|Half of China's population now live in cities, crossing a historical landmark from a more rural past [EPA]
China's population has increased to 1.34 billion but more people are ageing, a development experts say will likely spur calls for the "one-child" policy to be relaxed.
Census data gathered in 2010 and released on Thursday showed the population in the world's second biggest economy grew by 5.84 percent from the 1.27 billion in the last census in 2000.
This level was smaller than the 1.4 billion some demographers had projected.
As China is fast urbanising and becoming older, these trends augur big changes in the labour market in coming years, the results showed.
The number of potential workers, especially from the countryside, is shrinking and the elderly dependent population is increasing.
By 2010, half of China's population, 49.7 per cent, lived in urban areas. In 2000, 36.1 per cent lived in cities and towns, although that census used a different counting method.
By 2010, 261.4 million Chinese were counted as "migrants", meaning they were residing outside of their home villages, towns or cities. Most of them are farmers from the poor inland who have moved to cities and coastal industrial zones to find work.
"What's significant is that China is for the first time crossing a historical landmark from a country that's dominated by people engaging in agriculture, living in the countryside, to an urbanised society," said Wang Feng, a demographer who is director of the Brookings Institute Tsinghua Center for Public Policy in Beijing.

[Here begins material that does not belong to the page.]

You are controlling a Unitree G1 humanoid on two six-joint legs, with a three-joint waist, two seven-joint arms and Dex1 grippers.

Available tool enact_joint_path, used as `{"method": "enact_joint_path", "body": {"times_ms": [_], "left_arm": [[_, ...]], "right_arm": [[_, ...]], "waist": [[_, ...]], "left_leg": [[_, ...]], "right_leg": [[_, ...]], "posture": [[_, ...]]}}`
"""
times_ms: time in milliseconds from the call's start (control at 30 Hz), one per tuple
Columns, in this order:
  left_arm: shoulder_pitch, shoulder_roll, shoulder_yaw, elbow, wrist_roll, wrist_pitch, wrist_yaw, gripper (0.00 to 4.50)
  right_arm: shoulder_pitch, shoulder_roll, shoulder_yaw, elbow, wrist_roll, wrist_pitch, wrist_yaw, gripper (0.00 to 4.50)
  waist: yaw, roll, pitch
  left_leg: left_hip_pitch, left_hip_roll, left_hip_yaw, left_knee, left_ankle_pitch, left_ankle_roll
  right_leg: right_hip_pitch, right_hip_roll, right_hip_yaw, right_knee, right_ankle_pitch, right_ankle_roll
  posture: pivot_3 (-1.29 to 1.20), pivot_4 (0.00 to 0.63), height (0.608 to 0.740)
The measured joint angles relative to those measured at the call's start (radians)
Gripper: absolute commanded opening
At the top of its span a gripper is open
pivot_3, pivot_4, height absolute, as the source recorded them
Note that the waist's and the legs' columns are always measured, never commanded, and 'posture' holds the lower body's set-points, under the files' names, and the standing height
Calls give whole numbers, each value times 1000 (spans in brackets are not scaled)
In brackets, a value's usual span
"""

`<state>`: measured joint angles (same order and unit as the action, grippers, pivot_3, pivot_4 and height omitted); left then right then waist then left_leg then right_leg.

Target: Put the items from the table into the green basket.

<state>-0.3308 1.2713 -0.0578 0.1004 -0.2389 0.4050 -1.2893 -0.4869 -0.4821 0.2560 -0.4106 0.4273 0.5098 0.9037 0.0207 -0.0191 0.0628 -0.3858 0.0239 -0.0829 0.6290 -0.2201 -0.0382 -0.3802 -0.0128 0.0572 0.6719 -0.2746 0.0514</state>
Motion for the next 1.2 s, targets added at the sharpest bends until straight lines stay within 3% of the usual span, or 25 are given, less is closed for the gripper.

"Such low fertility and population growth means that China will face a future smaller cohort of young labour for labour supply, and also a much more serious ageing process than people anticipated even 10 years ago or two decades ago."
Those rapid changes have not always been smooth, Ma Jiantang, the head of the National Bureau of Statistics, told a news conference.
"The data from this census show that our country faces some tensions and challenges regarding population, the economy and social development. First, the ageing trend is accelerating, and second the size of the mobile population is constantly expanding."
The results could encourage the government to relax family planning restrictions that limit nearly all urban couples to one child, while rural families are usually allowed two, said Du Peng, a professor at the Population and Development Studies Center at Renmin University in Beijing.
"The total population shows the general trend towards slowed population growth and as well an older population, and in the next five years or longer that will be an important basis for population policy," said Du.
"The ageing of the population appears faster than was expected."
Hu Jintao, the Chinese president, told a meeting of top Communist Party leaders convened to discuss population issues that China will maintain its strict family planning policy.
Demographers advocating changes to the one-child policy took a counterintuitive look at Hu's speech, suggesting his decision to publicly address family planning now meant there was fresh debate among the leadership about how best to manage it.
The proportion of mainland Chinese people aged 14 or younger was 16.60 per cent, down by 6.29 percentage points from the number in the 2000 census. The number aged 60 or older grew to 13.26 per cent, up 2.93 percentage points.
The figures also showed that China's population is growing more slowly than in the past. Between 1990 and 2000, the total population increased by 11.7 per cent.
China's chief statistician, Ma, acclaimed the numbers as a vindication of the government's firm, sometimes harsh, family planning policies.
"These figures have shown the trend of excessively rapid growth of China's population has been under effective control," Ma said.
But one economist said China's slowed rate of population growth and shrinking pool of migrant labour from the countryside could add to long-term pressures driving up wages and prices.
"What really matters is the one-child policy that has created a cliff-fall (in the population) in the last three decades," said Dong Tao, an economist at Credit Suisse in Hong Kong.
"That is starting to show in rural labour markets and the entire economy feels the pain as this becomes a major source of inflation," he said in a telephone interview.
The shift of the population to urban areas has put great pressure on cities like Beijing and Chongqing and will likely to spur continued high levels of infrastructure spending in coming years.
The Chinese government's strict controls on family size have brought down annual population growth to below 1 percent and the rate is projected to start falling in coming decades.